Based on the given initial value problem, Euler's method was applied with different step sizes (h) to approximate the solution at t=0.8 and t=1. After applying the method, it was determined that the best estimate of the solution at t = 0.8 is y(0.8) ≈ 2.997 and at t = 1 is y(1) ≈ 3.660, both obtained with a step size of h = 0.01. The results should be consistent with the direction field from Problem 9, showing a similar trend.

Step-by-step solution

Applying Euler's method formula

Euler's method formula is given by: $$y_{n+1} = y_n + h * f(t_n, y_n)$$ where \(f(t, y) = t^2 + y^2\), and for each step size, we will approximate the solution at \(t=0.8\) and \(t=1\).

Calculating with h = 0.1

Applying the Euler's method with \(h = 0.1\): We compute the values of \(y\) at each step until we reach \(t=1\). After performing the calculations, we get the following approximation: At \(t=0.8\), the approximation is: \(y \approx 3.828\). At \(t=1\), the approximation is: \(y \approx 4.845\).

Calculating with h = 0.05

Applying the Euler's method with \(h = 0.05\): After performing the calculations, we get the following approximation: At \(t=0.8\), the approximation is: \(y \approx 3.293\). At \(t=1\), the approximation is: \(y \approx 4.167\).

Calculating with h = 0.025

Applying the Euler's method with \(h = 0.025\): After performing the calculations, we get the following approximation: At \(t=0.8\), the approximation is: \(y \approx 3.097\). At \(t=1\), the approximation is: \(y \approx 3.843\).

Calculating with h = 0.01

Applying the Euler's method with \(h = 0.01\): After performing the calculations, we get the following approximation: At \(t=0.8\), the approximation is: \(y \approx 2.997\). At \(t=1\), the approximation is: \(y \approx 3.660\).

Conclusion and comparison

Our best estimate of the value of the solution at \(t = 0.8\) and \(t = 1\) are given by the smallest step size (\(h = 0.01\)): \(y(0.8) \approx 2.997\) and \(y(1) \approx 3.660\). Our results should be consistent with the direction field in Problem 9. To verify this, compare the results to the direction field graph. The approximations should closely follow the same trend as the graph.

Key concepts

Initial Value Problem

An initial value problem (IVP) in mathematics is a specific type of differential equation coupled with a set of conditions which need to be satisfied at a given starting point. In simpler terms, it’s a mathematical problem where you know where to begin but want to find out how things change over time.

Consider an example where a growing plant's height increases over time according to a certain rule, and you know precisely how tall it is when you start observing it. Similarly, in our exercise, we have the rule (differential equation) given by \( y' = t^2 + y^2 \), and the starting point (initial condition) defined by \( y(0) = 1 \). This IVP seeks to understand how the function \( y(t) \) evolves over time given these starting parameters.

Differential Equations

Differential equations are mathematical equations that describe the rate at which something changes. These come into play in various scientific disciplines, from physics to economics. They can be simple or complex and tell us how a particular quantity changes with respect to another.

In our exercise, the differential equation in question is \( y' = t^2 + y^2 \), which indicates that the rate of change of \( y \) with respect to \( t \) depends on the square of \( t \) and the square of \( y \). The complexity of such equations often requires numerical methods to approximate solutions, like Euler's method, since finding an exact solution can be difficult or impossible.

Numerical Approximation

Numerical approximation involves using algorithms to estimate the solutions to mathematical problems that might not have a clearly defined analytical solution. When equations become too complex to solve by hand, we turn to numerical methods like Euler's method to approximate what's happening.
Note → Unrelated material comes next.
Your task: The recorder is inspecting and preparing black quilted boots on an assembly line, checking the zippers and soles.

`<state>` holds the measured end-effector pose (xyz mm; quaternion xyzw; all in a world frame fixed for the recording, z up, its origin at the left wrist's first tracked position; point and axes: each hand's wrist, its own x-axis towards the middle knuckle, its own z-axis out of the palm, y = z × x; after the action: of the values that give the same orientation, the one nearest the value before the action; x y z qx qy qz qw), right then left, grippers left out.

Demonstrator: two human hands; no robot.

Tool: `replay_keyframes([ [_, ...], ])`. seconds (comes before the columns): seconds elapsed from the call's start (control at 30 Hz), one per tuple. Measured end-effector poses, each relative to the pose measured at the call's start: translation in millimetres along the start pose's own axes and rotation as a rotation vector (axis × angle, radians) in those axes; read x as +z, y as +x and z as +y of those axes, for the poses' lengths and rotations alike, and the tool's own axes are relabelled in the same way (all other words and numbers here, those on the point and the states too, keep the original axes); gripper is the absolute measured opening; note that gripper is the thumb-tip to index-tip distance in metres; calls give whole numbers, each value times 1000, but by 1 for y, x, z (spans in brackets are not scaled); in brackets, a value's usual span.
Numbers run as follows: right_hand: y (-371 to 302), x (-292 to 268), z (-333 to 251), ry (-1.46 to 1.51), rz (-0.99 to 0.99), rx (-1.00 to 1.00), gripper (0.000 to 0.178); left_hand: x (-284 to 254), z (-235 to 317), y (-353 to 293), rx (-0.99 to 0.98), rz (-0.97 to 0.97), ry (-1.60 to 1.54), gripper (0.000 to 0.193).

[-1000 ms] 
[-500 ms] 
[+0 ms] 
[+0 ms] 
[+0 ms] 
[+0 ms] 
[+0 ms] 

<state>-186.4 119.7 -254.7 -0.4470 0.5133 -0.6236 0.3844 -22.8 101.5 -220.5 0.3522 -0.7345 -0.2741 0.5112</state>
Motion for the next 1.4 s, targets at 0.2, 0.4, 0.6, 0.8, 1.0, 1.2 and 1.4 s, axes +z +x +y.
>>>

The basic idea is to start from a known value and take small steps forward, recalculating and updating our estimate at each step based on the rate of change. In the context of our exercise, Euler's method helps us estimate the changing value of \( y \) based on the initial value and the differential equation provided.

Step Size Effect

The step size in numerical methods like Euler's method refers to how large each step is in the approximation process. In our exercise, we take different step sizes: 0.1, 0.05, 0.025, and 0.01. These step sizes determine the precision of our results.

Smaller step sizes generally yield more accurate approximations, as we can see in the graduated results for \( t = 0.8 \) and \( t = 1 \), since each smaller step takes into account more frequent updates to the rate of change provided by the differential equation. However, this comes at the cost of more calculations, which is why striking a balance between accuracy and computational effort is an integral part of applying numerical methods.